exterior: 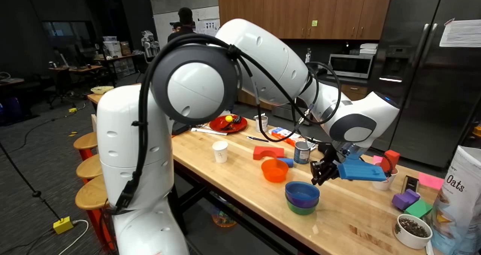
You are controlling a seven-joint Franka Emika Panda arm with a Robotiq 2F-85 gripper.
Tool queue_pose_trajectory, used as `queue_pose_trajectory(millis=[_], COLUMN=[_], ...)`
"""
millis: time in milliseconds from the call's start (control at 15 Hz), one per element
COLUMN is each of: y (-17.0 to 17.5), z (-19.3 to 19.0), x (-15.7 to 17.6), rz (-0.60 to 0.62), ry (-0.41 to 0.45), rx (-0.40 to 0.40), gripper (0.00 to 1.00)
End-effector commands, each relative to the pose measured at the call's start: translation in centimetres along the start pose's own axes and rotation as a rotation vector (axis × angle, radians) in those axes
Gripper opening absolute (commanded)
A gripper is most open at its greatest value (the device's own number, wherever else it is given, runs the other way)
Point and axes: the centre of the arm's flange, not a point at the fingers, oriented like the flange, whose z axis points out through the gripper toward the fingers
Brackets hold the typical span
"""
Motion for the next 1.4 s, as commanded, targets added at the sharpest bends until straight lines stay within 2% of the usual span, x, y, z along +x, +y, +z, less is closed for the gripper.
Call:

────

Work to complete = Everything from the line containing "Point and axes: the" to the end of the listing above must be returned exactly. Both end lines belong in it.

Output below =
Point and axes: the centre of the arm's flange, not a point at the fingers, oriented like the flange, whose z axis points out through the gripper toward the fingers
Brackets hold the typical span
"""
Motion for the next 1.4 s, as commanded, targets added at the sharpest bends until straight lines stay within 2% of the usual span, x, y, z along +x, +y, +z, less is closed for the gripper.
Call:

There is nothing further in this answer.